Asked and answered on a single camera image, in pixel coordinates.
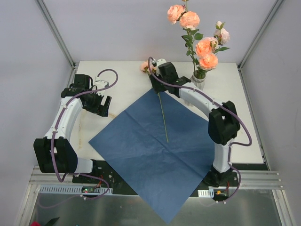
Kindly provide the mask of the cream printed ribbon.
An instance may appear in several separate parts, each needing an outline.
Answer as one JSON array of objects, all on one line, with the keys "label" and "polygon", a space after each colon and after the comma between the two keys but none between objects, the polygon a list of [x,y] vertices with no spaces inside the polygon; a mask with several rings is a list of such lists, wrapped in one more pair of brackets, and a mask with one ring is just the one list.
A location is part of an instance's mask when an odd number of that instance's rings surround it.
[{"label": "cream printed ribbon", "polygon": [[101,117],[83,110],[79,118],[79,149],[85,151],[93,150],[89,141],[116,117],[117,115],[114,113],[109,113],[108,117]]}]

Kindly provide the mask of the blue wrapping paper sheet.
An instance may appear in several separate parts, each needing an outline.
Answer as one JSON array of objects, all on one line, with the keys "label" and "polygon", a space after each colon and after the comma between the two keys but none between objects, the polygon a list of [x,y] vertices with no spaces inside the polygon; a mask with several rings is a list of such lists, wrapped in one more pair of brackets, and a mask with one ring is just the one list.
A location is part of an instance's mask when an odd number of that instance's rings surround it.
[{"label": "blue wrapping paper sheet", "polygon": [[208,122],[166,93],[147,91],[90,140],[127,184],[170,223],[227,148]]}]

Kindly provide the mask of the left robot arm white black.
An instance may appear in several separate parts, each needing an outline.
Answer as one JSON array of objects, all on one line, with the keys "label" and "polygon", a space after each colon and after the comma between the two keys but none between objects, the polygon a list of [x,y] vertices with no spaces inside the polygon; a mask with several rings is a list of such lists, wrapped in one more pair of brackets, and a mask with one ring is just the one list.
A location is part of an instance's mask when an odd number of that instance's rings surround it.
[{"label": "left robot arm white black", "polygon": [[99,179],[93,160],[79,158],[70,144],[71,132],[81,110],[101,117],[109,114],[111,96],[101,91],[109,86],[107,81],[76,74],[74,82],[61,92],[56,118],[43,138],[35,139],[33,148],[40,171],[43,173],[83,173],[89,183]]}]

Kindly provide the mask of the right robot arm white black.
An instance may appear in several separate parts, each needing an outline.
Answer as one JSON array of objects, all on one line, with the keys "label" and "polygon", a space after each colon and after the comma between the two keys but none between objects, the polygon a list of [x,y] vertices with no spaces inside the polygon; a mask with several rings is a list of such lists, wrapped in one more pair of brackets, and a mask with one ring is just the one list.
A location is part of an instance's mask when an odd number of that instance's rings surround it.
[{"label": "right robot arm white black", "polygon": [[156,66],[157,70],[150,73],[150,81],[156,93],[168,91],[198,108],[208,118],[208,134],[214,142],[214,161],[203,182],[212,187],[224,185],[232,173],[230,144],[240,130],[234,103],[215,102],[192,80],[184,76],[179,77],[175,66],[170,62],[149,59],[149,70],[153,66]]}]

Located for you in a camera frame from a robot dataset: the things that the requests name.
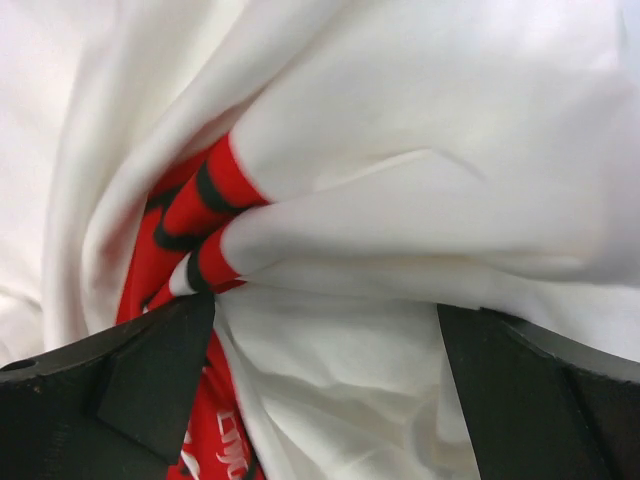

——————

## Work order
Restate the entries above word for word, minus the pictures.

## Exercise response
Asked and answered on a single camera image, in pixel coordinates.
Kindly provide the mask of the cream printed ribbon.
An instance may appear in several separate parts, each needing an outline.
Answer as one JSON array of objects, all on one line, with the keys "label" and "polygon", a space after each colon and after the comma between the two keys but none between objects, the polygon a list of [x,y] vertices with no spaces inside the polygon; a mask with several rings is a list of such lists, wrapped in one more pair of brackets, and a mask with one ring is just the one list.
A location is part of an instance's mask when an odd number of that instance's rings surround it.
[{"label": "cream printed ribbon", "polygon": [[101,117],[83,110],[79,118],[79,149],[85,151],[93,150],[89,141],[116,117],[117,115],[114,113],[109,113],[108,117]]}]

Kindly provide the mask of the blue wrapping paper sheet.
An instance may appear in several separate parts, each needing an outline.
Answer as one JSON array of objects, all on one line, with the keys "label" and "polygon", a space after each colon and after the comma between the two keys but none between objects, the polygon a list of [x,y] vertices with no spaces inside the polygon; a mask with several rings is a list of such lists, wrapped in one more pair of brackets, and a mask with one ring is just the one list.
A location is part of an instance's mask when an odd number of that instance's rings surround it.
[{"label": "blue wrapping paper sheet", "polygon": [[208,122],[166,93],[147,91],[90,140],[127,184],[170,223],[227,148]]}]

Kindly provide the mask of the left robot arm white black.
An instance may appear in several separate parts, each needing an outline.
Answer as one JSON array of objects, all on one line, with the keys "label" and "polygon", a space after each colon and after the comma between the two keys but none between objects, the polygon a list of [x,y] vertices with no spaces inside the polygon; a mask with several rings is a list of such lists, wrapped in one more pair of brackets, and a mask with one ring is just the one list.
A location is part of an instance's mask when an odd number of that instance's rings surround it.
[{"label": "left robot arm white black", "polygon": [[99,179],[93,160],[79,158],[70,144],[71,132],[81,110],[101,117],[109,114],[111,96],[101,91],[109,86],[107,81],[76,74],[74,82],[61,92],[56,118],[43,138],[35,139],[33,148],[40,171],[43,173],[83,173],[89,183]]}]

Kindly provide the mask of the right robot arm white black.
An instance may appear in several separate parts, each needing an outline.
Answer as one JSON array of objects, all on one line, with the keys "label" and "polygon", a space after each colon and after the comma between the two keys but none between objects, the polygon a list of [x,y] vertices with no spaces inside the polygon; a mask with several rings is a list of such lists, wrapped in one more pair of brackets, and a mask with one ring is just the one list.
A location is part of an instance's mask when an odd number of that instance's rings surround it.
[{"label": "right robot arm white black", "polygon": [[156,66],[157,70],[150,73],[150,81],[156,93],[168,91],[198,108],[208,118],[208,134],[214,142],[214,161],[203,182],[212,187],[224,185],[232,173],[230,144],[240,130],[234,103],[215,102],[192,80],[184,76],[179,77],[175,66],[170,62],[149,59],[149,70],[153,66]]}]

Located for you in a camera frame from a robot dataset: the things that the requests name.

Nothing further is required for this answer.